For those that aren't in the know, Make and Craft magazines are a great launching point for a world that is way, way, way, way more interesting than your local megamart. Conventions like Maker Faire, Notacon, the Bazaar Bizarre, Bent Festival, and many more are things you need to experience. Museums and art shows are fantastic, but maybe you think musty old paintings and splatter on a canvas are boring. That's ok, it's not for everyone. Maybe you want to see books breathe.

This was meant to be a short blurb about hacker spaces but it turned into something I'm very passionate about...learning about everything you interact with. You use a computer, do you know how it works? Not just the names of the components, but HOW it works? You watch tv, do you know how that works? You take a shower, how does the water get from the water supply to you? You get a sandwich, how the heck do they make that ham taste so good, or that bread so soft? Your clothing, how was it made? What the hell is a cotton poly blend? Why cotton? Why not silk? And how do they get enough silk to MAKE something out of silk?

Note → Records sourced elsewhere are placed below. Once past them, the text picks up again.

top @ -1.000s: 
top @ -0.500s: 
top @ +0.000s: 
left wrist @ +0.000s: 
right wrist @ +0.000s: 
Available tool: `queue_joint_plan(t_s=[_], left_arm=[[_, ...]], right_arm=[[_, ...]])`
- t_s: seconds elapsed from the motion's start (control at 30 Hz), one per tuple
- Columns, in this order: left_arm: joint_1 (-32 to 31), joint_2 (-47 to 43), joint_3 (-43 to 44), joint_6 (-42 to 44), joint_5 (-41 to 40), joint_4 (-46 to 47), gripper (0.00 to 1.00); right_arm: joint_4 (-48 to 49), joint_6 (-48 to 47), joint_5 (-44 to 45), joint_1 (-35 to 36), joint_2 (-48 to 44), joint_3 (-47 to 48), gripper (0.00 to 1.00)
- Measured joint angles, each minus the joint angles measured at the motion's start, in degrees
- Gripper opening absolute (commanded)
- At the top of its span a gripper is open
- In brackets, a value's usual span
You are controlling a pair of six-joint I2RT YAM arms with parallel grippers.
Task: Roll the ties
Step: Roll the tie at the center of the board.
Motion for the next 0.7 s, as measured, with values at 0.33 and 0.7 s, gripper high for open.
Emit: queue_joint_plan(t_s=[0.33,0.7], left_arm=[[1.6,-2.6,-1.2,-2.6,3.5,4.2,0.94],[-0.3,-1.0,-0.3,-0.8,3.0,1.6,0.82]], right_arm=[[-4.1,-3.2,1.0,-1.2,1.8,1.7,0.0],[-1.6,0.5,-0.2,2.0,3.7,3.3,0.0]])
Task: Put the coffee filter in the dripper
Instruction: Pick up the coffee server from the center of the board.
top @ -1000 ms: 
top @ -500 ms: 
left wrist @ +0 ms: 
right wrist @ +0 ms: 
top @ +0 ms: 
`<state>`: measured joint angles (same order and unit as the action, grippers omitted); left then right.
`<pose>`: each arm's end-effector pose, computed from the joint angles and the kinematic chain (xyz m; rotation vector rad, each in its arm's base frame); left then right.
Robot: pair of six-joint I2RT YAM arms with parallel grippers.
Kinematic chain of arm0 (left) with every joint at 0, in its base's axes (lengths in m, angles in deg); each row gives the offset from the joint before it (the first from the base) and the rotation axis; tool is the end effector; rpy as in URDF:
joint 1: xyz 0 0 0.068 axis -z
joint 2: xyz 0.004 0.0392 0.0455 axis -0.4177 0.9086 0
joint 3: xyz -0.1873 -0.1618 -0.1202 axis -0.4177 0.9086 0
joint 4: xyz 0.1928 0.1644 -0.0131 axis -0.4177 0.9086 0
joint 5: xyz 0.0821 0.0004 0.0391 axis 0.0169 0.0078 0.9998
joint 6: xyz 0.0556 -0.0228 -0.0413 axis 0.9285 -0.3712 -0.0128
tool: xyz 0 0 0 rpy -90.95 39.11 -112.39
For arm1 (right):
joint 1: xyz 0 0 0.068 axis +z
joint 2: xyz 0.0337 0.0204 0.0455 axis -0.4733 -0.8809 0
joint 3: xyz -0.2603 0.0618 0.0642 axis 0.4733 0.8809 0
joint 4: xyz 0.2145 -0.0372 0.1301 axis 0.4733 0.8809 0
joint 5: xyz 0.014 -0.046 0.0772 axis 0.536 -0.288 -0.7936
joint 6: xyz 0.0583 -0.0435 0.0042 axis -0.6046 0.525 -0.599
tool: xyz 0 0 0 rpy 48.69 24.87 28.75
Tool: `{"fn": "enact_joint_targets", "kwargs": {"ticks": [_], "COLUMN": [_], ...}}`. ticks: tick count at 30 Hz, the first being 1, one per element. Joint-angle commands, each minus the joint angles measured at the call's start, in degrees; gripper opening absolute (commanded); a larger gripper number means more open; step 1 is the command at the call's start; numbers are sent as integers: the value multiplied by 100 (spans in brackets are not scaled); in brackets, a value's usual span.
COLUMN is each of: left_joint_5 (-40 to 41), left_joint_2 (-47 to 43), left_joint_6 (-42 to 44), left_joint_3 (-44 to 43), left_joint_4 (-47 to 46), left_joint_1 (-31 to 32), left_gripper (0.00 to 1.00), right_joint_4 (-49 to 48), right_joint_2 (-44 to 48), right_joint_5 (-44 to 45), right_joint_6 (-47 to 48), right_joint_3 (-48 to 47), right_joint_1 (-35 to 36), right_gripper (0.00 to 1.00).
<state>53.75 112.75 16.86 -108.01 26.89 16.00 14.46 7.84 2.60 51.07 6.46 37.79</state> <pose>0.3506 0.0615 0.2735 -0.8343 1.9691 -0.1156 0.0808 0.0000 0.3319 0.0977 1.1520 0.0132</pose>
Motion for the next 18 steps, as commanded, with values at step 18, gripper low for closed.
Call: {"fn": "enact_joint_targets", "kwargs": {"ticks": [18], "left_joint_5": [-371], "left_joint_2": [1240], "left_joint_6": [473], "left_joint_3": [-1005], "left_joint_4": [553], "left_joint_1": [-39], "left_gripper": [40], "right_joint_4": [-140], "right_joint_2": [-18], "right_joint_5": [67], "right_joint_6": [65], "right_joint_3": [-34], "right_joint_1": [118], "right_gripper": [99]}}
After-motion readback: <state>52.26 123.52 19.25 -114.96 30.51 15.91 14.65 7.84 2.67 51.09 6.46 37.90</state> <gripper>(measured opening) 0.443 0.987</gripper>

...ok, maybe you do. Maybe you know all those answers. But I think you see my point. Learn. God, just....learn. There is almost nothing in this world that will make you feel better about yourself than to be told by someone 'how do you know how to do that?' when they see you knitting a scarf, and in your mind you can remember six months ago when you said the same thing to someone else...and they told you, and you learned. Well, I suppose you could say that being the one instilling that confidence in someone else is even better.

sorry to be preachy.

Also, P.S., this is the first entry I have made public in forevahs.

Update: markpasc supplied me with this link to a very nice little presentation on making your own hacker space. It is geared more towards computer types, it seems, but the basics are sound across any number of types of spaces.